Which part of a ship is the most serious?

The stern.

I'm like Hank Hill when I'm in an argument.

Stern, no nonsense, and my urethra narrows.

After a night out with friends a man comes stumbling home late

He's greeted by his wife looking stern with her arms crossed.
She exclaims "Drunk again!"
He replies "Me too!"

Stern joke, After a night out with friends a man comes stumbling home late

A husband came home to his wife in tears.

I've been insulted, she sobbed. Your mother insulted me.

My mother! he exclaimed. But she lives in a different city.

I know, but a letter came for you this morning and I opened it.

He looked stern, I see, but where does the insult come in?

In the postscript, she answered.

It said: 'Dear Alice, don't forget to give this letter to George'.

I'm very stern in reminding people to tip generously when they go eat somewhere

Especially somewhere like my house.

Why was the boat disobedient?

Nobody gave it a stern talking to.


A man is struggling with origami,

He calls his teacher over for help,
His teacher reply's in a stern voice
so what's unfolding here then?

So a tough guy walks in a bar...

He goes and takes a seat at the middle of the bar.

He says in a stern voice " Everyone to my left is a bunch of sissy's ...and everyone to my right is a bunch of queers "

A flamboyant voice from the back yells " I'm on the wrong side ! "

Why is the rear end of a boat so tough?

It's made of stern stuff.

What happens to a sailor who stands too far aft?

He gets a stern warning.

Why is the rear of a ship so hard to impress?

Cause they only give stern looks of disapproval.

Kids career choice

I asked my son what he wanted to do for a living. He's a smart kid, I thought he wanted to be an engineer or doctor. He told me with a stern face he wanted to be a scarecrow. I didn't get it at first, but then I saw that he is outstanding in that field.

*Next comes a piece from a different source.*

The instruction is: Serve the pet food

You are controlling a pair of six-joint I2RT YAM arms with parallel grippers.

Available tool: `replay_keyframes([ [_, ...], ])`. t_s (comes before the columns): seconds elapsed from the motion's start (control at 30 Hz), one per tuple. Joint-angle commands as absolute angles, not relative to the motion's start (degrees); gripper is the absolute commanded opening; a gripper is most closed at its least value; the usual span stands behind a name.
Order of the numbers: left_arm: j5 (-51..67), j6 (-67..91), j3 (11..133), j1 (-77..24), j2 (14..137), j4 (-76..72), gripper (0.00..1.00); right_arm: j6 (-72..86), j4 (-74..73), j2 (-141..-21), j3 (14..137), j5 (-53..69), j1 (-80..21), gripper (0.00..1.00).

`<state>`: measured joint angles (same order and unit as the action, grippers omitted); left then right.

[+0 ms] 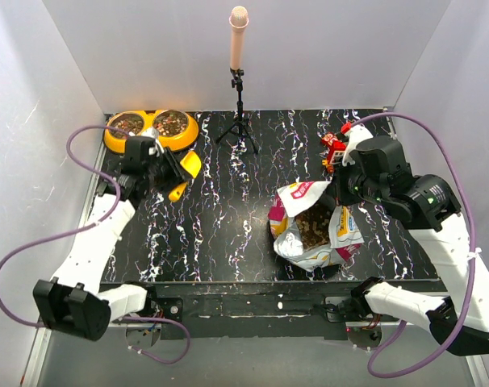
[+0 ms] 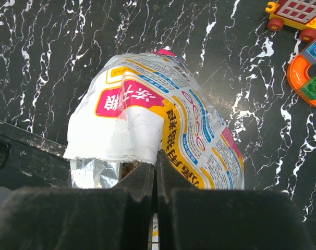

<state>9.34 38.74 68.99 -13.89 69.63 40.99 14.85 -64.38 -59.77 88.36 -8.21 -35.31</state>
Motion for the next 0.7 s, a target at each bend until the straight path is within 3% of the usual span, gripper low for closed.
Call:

I need to be able to remember this joke when I'm sober in the morning so I'll share it here.

I thought the pirates would throw me overboard when I was caught in bed with the captain's daughter.

But thankfully they let me off with a stern warning

Happy 65th birthday to Howard Stern

...And happy 20th to his hair, happy 30th to his legs, and happy 10th to his new teeth.

Did you know that Bruce Lee had a very stern, no-nonsense father?

Serious Lee.

[Maybe OC] Did you hear about the man who got arrested for looking at stern clocks?

He was facing some serious time

Why I don't like boats

If no one bows, everyone gets stern.

The thing about boats...

If we don't bow, everyone gets stern.

What do you call a Shock Jock that goes clean?

Showered Stern. I'll see myself out.

Authorities fear 'affluenza' teen may have fled the country, but vow: 'We're going to find you'

... and give you a stern talking-to.

An wizened old Indian chief, with a stern face and feathered headdress, sees a beautiful mermaid and says…

"How."

Just think that there are jokes based on truth that can bring down governments, or jokes which make girl laugh. Many of the stern confident jokes and puns are jokes supposed to be funny, but some can be offensive. When jokes go too far, are mean or racist, we try to silence them and it will be great if you give us feedback every time when a joke become bullying and inappropriate.

We suggest to use only working stern applaud piadas for adults and blagues for friends. Some of the dirty witze and dark jokes are funny, but use them with caution in real life. Try to remember funny jokes you've never heard to tell your friends and will make you laugh.